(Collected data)
== Segment start ==

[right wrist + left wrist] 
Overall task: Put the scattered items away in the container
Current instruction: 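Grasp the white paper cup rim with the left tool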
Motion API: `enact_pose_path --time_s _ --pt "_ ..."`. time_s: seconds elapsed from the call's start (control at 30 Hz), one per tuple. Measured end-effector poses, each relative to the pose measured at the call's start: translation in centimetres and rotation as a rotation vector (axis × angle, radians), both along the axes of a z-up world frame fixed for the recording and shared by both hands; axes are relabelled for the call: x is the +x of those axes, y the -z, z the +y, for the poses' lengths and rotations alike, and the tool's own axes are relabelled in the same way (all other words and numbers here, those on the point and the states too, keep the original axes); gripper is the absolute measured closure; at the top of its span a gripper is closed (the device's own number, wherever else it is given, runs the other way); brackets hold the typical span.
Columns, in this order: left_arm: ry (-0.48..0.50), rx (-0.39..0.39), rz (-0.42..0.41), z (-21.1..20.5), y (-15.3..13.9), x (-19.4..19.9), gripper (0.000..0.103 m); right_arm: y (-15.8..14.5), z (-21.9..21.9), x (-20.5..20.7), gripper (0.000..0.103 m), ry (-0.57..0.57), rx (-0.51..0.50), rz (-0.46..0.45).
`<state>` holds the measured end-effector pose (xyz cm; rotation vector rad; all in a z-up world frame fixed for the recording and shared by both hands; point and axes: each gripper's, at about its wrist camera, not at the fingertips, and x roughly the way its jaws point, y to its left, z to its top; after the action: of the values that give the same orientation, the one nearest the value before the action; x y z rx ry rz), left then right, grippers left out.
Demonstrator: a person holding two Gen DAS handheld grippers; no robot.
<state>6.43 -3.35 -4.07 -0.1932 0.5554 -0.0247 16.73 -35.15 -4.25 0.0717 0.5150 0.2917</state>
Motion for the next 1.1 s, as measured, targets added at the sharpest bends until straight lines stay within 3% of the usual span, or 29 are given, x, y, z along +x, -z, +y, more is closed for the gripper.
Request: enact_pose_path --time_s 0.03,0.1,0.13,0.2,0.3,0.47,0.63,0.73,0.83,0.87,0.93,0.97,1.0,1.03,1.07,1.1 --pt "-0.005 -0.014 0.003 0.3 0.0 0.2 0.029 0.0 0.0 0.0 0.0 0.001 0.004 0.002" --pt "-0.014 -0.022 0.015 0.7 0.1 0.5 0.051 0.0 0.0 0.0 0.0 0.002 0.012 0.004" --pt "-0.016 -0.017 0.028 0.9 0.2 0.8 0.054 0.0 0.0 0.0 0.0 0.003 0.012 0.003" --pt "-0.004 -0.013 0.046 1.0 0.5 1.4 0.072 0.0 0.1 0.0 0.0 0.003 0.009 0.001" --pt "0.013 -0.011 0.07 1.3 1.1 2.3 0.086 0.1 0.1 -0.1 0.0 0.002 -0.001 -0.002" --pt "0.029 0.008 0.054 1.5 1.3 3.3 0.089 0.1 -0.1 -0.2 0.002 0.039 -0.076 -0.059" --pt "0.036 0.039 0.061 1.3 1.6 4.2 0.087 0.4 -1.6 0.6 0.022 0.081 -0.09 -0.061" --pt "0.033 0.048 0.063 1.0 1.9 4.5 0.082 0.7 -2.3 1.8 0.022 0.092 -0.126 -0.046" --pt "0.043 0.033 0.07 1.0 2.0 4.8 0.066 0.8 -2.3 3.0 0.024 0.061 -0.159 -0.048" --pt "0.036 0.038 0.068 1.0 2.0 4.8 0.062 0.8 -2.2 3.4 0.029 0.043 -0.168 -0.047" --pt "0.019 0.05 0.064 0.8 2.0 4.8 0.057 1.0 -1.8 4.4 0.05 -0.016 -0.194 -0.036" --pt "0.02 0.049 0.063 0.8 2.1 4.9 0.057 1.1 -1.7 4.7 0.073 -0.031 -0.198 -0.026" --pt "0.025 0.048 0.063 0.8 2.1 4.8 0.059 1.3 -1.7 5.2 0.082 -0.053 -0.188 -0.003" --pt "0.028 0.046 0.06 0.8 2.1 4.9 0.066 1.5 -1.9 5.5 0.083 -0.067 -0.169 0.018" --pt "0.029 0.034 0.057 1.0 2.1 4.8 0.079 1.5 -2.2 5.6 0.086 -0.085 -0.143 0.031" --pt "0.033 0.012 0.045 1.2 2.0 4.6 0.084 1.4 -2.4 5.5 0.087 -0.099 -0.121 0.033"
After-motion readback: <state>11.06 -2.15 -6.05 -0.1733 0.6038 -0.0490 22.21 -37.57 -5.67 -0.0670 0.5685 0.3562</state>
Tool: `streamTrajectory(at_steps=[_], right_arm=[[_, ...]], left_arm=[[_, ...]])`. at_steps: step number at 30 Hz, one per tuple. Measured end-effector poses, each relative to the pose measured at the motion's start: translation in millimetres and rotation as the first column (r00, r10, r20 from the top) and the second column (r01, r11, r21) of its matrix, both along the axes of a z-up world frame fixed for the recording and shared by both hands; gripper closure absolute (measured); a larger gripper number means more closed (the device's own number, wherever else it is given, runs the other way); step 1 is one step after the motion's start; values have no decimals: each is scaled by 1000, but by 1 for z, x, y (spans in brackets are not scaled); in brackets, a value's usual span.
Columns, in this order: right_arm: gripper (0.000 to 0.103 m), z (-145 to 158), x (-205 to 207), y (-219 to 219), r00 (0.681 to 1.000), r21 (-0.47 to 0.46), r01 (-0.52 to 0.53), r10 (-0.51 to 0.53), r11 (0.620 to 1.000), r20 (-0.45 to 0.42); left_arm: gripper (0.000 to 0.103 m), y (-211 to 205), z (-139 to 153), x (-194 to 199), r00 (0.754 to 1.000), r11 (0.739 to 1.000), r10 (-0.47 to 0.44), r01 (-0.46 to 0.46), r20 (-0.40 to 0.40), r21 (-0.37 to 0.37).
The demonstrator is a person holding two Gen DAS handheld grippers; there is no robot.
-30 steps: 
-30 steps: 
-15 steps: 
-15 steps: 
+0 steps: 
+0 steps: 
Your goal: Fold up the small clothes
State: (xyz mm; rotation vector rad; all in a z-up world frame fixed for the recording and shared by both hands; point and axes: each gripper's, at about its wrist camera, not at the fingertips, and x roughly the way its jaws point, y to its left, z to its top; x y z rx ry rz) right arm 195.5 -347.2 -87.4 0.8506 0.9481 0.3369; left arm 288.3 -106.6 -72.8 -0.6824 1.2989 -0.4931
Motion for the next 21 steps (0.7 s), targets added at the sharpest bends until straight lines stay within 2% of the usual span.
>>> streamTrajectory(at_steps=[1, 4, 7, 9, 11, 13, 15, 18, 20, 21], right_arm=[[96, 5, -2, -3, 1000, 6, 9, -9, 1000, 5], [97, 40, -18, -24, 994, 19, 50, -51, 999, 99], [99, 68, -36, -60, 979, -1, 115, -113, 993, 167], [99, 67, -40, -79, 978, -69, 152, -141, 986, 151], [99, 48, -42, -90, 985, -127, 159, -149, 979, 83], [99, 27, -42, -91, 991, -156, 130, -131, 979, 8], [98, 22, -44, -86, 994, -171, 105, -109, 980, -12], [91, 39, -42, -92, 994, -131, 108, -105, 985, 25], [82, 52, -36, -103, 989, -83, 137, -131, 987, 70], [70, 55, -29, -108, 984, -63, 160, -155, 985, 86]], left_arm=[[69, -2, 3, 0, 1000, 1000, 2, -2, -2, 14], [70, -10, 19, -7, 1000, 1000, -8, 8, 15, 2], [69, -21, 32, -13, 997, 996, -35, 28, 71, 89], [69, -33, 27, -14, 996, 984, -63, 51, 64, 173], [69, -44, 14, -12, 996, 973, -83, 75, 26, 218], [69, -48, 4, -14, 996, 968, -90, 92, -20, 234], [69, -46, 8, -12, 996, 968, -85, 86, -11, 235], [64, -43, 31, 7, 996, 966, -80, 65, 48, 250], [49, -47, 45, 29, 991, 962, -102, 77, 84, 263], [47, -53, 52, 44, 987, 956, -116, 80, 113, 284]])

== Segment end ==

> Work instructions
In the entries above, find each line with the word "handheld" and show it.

> Answer
Demonstrator: a person holding two Gen DAS handheld grippers; no robot.
The demonstrator is a person holding two Gen DAS handheld grippers; there is no robot.

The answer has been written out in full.